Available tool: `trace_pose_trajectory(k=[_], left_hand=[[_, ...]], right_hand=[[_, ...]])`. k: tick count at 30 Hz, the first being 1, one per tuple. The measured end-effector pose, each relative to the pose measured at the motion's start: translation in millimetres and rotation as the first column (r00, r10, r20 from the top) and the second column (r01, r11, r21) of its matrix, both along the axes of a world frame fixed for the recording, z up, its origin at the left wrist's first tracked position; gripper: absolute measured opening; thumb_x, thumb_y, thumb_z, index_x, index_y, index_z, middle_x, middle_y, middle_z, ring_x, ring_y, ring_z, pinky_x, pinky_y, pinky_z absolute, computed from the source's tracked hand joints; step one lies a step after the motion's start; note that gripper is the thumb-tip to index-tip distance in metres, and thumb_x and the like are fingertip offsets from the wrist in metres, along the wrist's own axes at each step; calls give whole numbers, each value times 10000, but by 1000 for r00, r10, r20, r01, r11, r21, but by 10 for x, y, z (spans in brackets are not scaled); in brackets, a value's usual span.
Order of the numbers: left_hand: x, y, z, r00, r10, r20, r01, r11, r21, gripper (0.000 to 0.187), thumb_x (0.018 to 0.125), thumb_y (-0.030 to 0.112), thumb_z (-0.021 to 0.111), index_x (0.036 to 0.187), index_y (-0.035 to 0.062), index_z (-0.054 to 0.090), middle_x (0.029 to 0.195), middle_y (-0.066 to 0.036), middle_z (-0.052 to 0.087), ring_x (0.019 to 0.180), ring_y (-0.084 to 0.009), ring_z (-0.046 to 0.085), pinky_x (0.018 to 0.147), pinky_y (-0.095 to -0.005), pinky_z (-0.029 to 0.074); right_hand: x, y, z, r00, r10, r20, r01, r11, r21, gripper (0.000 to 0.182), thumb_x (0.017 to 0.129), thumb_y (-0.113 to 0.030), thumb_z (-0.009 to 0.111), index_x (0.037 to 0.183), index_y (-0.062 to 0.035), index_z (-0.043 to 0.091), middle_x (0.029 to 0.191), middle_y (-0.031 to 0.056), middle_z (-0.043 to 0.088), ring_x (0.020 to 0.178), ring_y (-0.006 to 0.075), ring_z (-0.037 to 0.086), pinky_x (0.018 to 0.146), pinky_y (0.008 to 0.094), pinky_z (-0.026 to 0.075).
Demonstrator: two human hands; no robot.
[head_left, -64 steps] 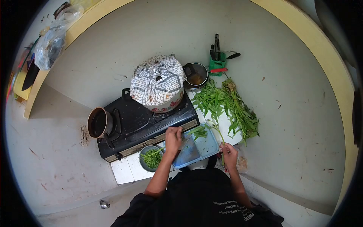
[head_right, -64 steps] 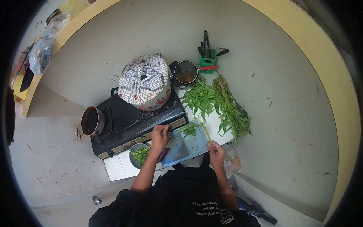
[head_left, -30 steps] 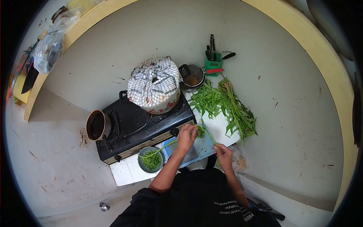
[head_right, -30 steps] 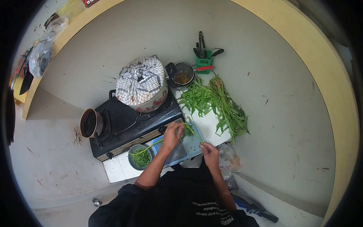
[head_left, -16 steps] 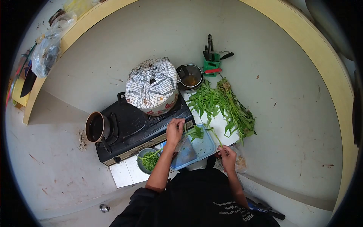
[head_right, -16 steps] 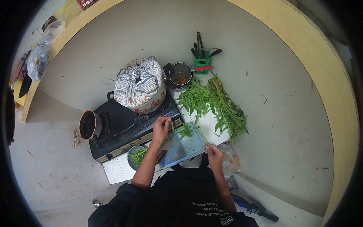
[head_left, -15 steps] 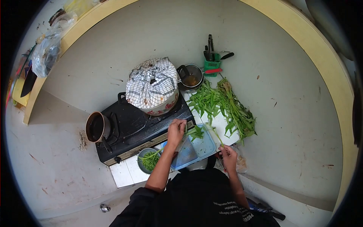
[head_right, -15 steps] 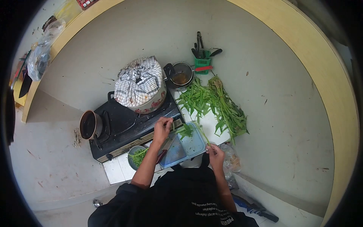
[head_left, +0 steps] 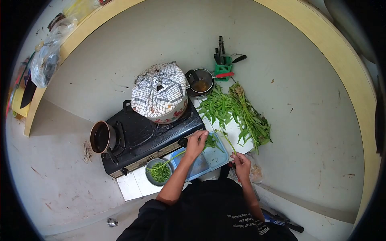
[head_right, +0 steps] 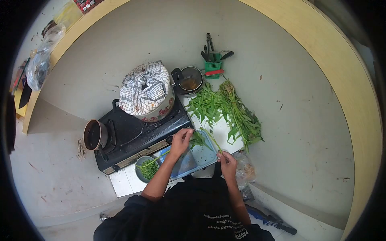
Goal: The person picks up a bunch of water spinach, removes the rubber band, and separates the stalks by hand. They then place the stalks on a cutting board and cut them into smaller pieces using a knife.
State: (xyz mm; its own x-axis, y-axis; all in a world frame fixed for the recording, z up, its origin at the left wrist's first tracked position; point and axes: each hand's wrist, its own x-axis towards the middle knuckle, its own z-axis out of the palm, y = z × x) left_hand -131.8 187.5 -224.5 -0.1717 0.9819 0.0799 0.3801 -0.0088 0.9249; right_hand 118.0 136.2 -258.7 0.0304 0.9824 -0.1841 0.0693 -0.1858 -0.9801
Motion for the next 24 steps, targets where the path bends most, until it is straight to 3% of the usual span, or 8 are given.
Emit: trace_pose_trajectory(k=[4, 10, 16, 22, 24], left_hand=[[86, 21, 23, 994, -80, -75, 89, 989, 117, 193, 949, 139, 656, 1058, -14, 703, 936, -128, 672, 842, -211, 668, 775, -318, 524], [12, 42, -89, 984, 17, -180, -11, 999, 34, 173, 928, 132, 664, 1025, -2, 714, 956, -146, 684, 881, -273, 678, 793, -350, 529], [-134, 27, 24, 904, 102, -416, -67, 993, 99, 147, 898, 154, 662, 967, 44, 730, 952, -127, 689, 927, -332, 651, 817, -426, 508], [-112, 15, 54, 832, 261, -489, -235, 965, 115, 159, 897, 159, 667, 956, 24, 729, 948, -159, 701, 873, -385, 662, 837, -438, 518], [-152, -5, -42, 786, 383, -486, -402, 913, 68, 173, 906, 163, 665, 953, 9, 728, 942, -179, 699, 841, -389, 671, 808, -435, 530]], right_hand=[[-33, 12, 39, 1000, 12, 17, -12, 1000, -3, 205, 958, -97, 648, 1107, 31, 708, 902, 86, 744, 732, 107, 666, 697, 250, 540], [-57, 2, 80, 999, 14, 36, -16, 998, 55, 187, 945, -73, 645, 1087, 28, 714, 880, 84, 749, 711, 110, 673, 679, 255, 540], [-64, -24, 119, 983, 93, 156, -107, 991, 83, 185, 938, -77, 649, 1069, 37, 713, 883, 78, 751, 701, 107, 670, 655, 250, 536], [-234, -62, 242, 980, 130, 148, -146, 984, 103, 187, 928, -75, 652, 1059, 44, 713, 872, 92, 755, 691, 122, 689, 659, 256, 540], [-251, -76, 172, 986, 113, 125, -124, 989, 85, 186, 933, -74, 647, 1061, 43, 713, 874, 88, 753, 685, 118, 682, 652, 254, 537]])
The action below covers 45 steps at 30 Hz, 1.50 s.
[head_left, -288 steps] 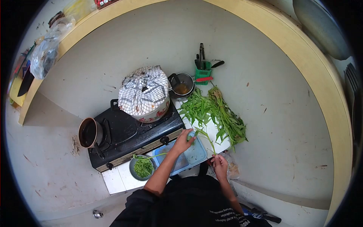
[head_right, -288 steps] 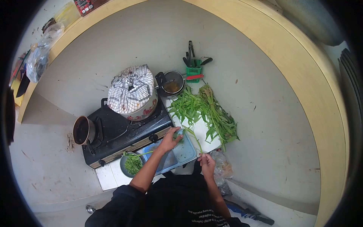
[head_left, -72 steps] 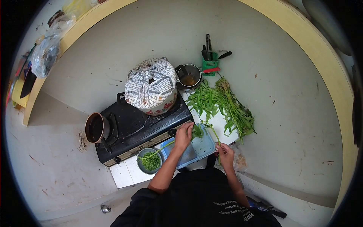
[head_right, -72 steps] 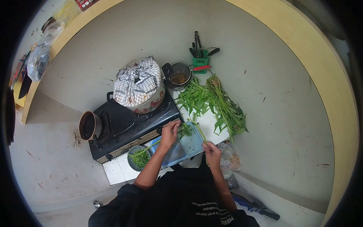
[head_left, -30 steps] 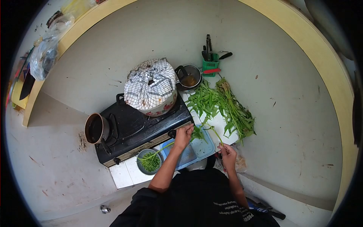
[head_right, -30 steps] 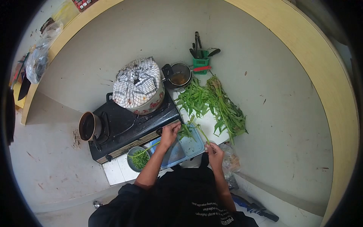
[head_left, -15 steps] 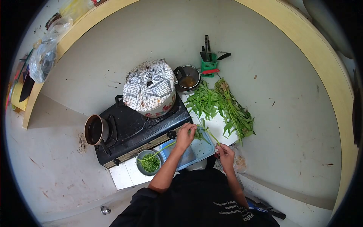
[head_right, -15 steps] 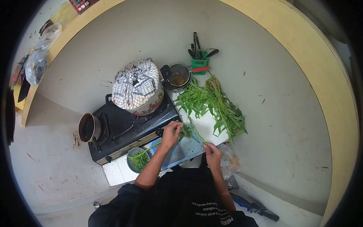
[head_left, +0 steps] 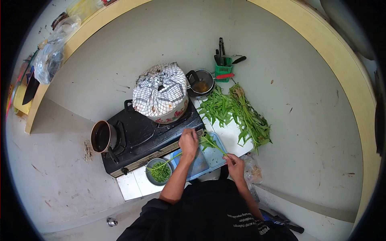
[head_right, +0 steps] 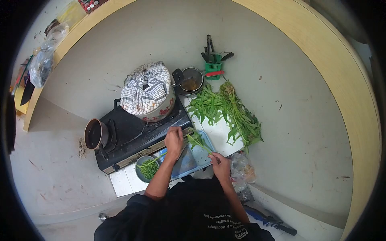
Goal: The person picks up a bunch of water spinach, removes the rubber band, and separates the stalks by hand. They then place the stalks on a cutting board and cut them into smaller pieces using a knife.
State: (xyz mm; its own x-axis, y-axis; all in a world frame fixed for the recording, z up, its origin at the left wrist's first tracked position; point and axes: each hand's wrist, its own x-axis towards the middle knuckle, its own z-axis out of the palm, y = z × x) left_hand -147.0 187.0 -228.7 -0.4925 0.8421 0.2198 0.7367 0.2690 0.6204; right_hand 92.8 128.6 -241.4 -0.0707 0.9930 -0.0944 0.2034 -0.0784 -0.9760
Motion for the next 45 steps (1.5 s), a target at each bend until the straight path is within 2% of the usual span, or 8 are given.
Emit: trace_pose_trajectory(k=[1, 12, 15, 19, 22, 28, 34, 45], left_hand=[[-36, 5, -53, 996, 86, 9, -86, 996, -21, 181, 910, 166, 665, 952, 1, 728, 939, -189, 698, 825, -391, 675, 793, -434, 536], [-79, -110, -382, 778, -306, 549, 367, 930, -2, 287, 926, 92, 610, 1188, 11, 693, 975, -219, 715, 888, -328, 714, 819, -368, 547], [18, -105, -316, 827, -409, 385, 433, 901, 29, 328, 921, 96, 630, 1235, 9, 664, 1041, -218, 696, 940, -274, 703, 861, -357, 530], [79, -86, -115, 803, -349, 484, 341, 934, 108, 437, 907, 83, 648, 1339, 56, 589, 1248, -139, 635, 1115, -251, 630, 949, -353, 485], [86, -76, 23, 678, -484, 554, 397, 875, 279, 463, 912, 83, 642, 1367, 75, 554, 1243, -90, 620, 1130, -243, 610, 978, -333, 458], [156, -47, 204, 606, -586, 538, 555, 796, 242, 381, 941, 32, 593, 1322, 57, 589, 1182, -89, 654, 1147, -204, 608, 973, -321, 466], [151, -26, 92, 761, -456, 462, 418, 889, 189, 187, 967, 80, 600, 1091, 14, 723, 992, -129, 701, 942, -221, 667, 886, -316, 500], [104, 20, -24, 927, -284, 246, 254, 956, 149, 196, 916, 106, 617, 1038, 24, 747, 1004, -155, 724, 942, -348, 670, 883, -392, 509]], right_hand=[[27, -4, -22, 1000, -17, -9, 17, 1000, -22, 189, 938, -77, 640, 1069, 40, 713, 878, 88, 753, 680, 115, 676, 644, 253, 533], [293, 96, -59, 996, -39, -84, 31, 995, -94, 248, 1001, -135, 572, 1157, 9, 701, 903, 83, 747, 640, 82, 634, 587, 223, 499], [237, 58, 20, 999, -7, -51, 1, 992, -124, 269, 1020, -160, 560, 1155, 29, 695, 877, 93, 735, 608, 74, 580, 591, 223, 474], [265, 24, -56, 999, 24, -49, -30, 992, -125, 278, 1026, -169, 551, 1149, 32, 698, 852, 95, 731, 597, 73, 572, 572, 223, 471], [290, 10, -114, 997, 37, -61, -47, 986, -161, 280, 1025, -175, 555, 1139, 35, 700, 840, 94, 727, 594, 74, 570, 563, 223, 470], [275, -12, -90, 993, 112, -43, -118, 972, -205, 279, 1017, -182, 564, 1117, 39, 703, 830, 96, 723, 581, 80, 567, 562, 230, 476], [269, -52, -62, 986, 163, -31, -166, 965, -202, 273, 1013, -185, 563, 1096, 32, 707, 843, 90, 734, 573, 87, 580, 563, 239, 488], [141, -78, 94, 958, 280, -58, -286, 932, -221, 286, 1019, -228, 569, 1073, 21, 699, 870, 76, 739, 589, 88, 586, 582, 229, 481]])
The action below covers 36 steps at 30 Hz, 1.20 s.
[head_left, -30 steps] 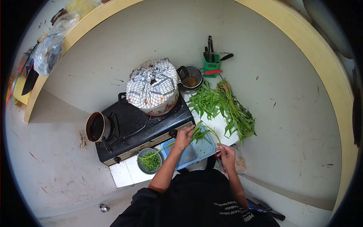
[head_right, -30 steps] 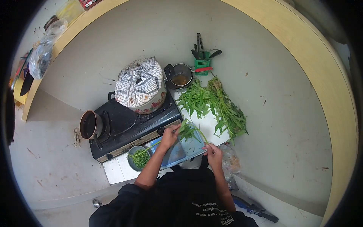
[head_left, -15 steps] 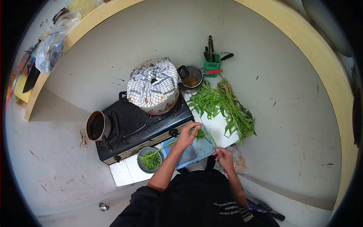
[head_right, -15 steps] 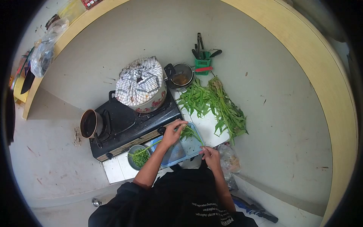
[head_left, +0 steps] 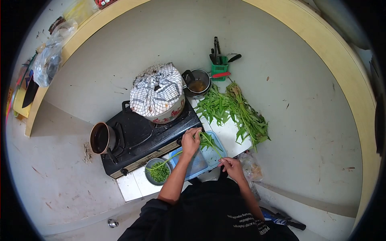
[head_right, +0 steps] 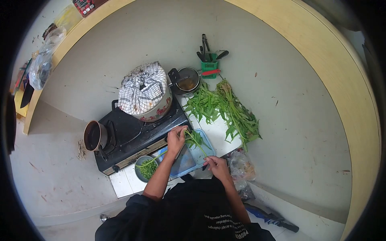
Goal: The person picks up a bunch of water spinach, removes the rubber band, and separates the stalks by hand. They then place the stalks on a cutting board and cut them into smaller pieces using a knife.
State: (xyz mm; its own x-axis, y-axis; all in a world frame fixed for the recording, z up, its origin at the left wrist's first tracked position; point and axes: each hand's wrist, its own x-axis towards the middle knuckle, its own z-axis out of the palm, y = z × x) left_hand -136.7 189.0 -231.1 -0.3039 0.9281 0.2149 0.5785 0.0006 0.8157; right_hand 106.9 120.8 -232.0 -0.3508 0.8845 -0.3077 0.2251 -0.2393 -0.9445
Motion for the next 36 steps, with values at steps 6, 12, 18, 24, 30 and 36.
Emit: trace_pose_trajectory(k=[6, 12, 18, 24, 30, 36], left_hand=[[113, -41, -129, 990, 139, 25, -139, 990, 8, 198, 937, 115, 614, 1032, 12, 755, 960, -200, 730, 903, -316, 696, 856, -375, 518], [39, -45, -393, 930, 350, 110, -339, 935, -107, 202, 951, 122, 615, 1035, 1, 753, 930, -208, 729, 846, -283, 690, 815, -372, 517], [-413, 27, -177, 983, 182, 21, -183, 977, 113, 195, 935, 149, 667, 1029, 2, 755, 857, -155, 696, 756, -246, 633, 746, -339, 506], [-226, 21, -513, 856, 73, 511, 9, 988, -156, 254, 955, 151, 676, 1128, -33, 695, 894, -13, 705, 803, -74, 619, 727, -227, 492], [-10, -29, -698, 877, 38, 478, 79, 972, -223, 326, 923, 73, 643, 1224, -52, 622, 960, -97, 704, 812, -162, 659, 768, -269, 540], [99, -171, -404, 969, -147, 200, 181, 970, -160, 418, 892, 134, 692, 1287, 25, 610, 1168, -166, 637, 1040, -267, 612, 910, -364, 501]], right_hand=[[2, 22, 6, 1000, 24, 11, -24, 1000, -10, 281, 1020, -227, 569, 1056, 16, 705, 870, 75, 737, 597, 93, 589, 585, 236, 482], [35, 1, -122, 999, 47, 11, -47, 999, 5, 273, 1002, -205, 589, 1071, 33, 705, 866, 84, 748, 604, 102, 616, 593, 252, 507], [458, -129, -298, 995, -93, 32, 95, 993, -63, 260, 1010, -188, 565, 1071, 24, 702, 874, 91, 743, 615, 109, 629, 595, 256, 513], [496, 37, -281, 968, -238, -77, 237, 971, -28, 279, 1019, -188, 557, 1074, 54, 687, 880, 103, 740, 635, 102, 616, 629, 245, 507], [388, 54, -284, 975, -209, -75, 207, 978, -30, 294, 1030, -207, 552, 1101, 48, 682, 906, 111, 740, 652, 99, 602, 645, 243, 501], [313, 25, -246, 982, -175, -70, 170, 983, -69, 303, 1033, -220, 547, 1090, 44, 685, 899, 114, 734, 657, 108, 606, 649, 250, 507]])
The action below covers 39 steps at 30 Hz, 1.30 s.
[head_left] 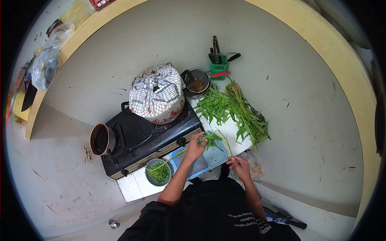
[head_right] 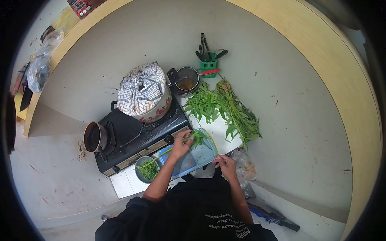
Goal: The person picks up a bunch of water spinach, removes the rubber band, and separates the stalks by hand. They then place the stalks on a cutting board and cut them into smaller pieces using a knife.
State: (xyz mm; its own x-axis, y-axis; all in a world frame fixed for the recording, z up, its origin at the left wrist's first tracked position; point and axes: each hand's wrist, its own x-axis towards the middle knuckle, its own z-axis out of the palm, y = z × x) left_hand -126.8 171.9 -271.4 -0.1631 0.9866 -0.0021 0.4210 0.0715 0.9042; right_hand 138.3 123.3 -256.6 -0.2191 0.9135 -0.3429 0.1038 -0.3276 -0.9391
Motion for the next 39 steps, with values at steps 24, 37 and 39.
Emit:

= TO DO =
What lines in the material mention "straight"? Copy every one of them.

= OUTPUT BELOW =
Motion for the next 24 steps, targets where the path bends most, until it is straight to 3% of the usual span, or 8 are given.
Motion for the next 45 steps (1.5 s), a target at each bend until the straight path is within 2% of the usual span, or 8 are given.

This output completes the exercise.